Ping will show OpenID / CardSpace integration

According to this post, Ashish Jain at Ping has a new prototype of how CardSpace / OpenID integration will work in their evolving product.  It seems to be a continuation of the work they've already done with SAML / CardSpace integration – only now, the OpenID protocol has been added to the metasystem mix.

Come to think of it, isn't Dick Hardt's Whobar pretty close to having this capability as well?  So I think a number of us have wanted to integrate this work for some time, but recently it has become more obvious what the advantages are.

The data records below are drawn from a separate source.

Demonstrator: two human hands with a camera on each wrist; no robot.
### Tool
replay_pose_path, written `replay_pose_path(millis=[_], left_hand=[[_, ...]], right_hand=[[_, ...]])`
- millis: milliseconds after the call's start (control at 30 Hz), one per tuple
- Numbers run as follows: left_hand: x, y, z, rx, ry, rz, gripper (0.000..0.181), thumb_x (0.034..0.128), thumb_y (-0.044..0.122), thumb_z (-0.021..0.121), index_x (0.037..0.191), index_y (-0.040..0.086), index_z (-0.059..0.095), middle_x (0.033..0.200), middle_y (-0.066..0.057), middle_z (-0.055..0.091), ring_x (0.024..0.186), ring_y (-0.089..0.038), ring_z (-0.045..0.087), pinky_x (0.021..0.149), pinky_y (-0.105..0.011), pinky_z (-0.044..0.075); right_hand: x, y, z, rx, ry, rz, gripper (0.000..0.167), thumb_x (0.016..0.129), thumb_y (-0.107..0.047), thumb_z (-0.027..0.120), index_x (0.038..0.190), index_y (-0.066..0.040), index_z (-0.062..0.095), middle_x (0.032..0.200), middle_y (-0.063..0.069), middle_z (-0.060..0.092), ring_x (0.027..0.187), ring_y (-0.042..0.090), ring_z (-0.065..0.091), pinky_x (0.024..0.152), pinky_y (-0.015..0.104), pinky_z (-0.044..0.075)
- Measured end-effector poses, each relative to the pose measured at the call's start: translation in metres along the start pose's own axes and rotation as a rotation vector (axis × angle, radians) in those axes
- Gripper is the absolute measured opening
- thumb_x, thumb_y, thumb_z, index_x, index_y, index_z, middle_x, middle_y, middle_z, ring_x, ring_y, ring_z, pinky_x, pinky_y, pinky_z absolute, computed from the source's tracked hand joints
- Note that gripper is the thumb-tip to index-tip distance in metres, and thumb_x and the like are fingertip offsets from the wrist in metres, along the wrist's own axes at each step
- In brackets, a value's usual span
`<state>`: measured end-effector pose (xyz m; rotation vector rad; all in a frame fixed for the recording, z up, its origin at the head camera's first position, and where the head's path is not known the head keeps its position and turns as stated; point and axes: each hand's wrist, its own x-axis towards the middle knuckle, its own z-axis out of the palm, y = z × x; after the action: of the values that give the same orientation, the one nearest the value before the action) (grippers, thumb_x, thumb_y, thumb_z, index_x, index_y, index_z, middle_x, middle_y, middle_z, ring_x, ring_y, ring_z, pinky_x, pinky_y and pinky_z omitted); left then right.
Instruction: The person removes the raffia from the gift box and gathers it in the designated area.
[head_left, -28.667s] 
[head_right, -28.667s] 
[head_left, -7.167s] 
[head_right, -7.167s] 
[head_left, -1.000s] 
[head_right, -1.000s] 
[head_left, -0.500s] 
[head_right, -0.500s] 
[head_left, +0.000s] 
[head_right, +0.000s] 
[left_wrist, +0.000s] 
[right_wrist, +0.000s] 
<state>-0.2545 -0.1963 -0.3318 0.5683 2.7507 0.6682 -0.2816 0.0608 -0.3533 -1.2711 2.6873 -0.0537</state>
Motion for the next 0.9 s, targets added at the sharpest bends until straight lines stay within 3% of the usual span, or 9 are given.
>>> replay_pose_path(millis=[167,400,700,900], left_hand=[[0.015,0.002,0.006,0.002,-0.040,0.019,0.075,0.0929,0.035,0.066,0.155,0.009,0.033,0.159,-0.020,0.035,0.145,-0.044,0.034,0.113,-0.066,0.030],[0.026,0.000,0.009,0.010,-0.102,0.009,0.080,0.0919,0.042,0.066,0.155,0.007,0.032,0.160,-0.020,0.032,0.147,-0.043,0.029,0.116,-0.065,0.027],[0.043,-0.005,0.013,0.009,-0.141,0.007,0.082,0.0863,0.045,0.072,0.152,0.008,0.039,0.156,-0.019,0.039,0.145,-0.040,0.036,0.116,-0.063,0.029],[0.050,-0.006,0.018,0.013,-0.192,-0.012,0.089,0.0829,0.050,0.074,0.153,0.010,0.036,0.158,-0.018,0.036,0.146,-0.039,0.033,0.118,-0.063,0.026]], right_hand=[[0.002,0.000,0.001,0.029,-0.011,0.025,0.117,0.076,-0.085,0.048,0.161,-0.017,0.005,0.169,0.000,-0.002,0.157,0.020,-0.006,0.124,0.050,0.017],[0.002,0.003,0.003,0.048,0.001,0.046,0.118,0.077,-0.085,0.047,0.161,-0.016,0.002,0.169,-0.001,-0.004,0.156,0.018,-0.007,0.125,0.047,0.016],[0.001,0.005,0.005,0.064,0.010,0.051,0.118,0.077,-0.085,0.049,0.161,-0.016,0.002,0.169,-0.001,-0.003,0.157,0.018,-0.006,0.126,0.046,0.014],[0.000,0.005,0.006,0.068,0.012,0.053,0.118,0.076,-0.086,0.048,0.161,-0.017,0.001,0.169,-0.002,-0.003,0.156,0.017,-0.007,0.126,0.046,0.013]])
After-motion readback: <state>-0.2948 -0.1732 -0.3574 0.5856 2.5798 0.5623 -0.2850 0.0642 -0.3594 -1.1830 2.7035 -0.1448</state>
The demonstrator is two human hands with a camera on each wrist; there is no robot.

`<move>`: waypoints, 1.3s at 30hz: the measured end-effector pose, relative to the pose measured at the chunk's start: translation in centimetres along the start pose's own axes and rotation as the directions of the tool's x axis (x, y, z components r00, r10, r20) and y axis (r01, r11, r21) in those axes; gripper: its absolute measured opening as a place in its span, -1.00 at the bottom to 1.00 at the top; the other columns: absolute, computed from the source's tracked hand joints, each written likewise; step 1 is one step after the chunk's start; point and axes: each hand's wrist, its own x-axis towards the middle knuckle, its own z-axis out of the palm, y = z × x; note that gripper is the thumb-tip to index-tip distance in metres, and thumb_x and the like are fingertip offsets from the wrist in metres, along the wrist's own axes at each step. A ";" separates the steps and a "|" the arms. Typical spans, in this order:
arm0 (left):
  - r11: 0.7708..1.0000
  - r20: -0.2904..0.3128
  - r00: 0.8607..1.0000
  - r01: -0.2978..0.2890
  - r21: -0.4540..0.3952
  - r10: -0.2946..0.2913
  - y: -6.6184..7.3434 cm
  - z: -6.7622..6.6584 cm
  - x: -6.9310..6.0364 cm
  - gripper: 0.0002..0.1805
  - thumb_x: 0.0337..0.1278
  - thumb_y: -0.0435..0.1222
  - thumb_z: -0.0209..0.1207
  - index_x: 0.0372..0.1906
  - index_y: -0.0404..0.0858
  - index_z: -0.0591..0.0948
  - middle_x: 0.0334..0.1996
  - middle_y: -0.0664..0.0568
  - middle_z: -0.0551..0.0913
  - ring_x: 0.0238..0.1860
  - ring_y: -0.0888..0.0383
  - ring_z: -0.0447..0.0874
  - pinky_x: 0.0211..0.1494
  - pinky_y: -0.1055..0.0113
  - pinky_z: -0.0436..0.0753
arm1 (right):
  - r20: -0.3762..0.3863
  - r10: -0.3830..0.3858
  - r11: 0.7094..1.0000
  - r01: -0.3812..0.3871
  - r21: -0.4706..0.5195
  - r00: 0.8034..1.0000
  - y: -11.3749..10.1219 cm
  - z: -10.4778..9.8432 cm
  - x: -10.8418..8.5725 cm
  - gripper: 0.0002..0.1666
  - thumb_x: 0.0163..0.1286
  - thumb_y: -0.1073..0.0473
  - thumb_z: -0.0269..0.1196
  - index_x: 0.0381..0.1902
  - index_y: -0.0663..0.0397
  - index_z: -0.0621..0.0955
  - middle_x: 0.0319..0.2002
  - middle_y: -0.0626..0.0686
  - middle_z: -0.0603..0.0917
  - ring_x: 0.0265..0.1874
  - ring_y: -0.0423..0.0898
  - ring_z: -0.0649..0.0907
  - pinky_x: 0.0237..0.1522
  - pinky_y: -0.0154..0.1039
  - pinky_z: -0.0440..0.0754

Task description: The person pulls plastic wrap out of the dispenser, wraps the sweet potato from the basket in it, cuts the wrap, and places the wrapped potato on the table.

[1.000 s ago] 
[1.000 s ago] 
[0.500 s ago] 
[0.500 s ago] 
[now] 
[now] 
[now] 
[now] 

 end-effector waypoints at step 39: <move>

Anyway, if you haven't read Ashish's piece:

Kim posted a pretty good description of how CardSpace and OpenID can interact. This has been talked about for a while and Kim did a great job of describing it.

CardSpace OpenID Integration

In short, I agree. In fact, if you want to see a demo of what Kim describes, please stop by Ping Identity’s booth next week at the RSA Conference and you will get to see exactly that. An OpenID IdP Server that uses CardSpace for runtime authentication.

It’s not done by any means. There are still some unresolved items. For instance, If the user already has a profile registered with the OP, at runtime should the server use the persisted attributes or the claims as provided by the card? And the support for multiple cards. But you will get the idea.

I still have a few questions though. AFAIK OpenID Authentication 2.0 considers authentication out of scope.. So….to prevent phishing and to build user’s confidence, I can use CardSpace. Or anything on the likes of PassMark’s mutual auth. To provide more confidence to the RP, I can use OTP, device finger printing, biometric, certificates, KBA whatever. However there doesn’t seem to be the SAML AuthnContext equivalent to convey this to the RP. Therefore RP has no way to determine the type of OP authentication or if the authentication ever happened.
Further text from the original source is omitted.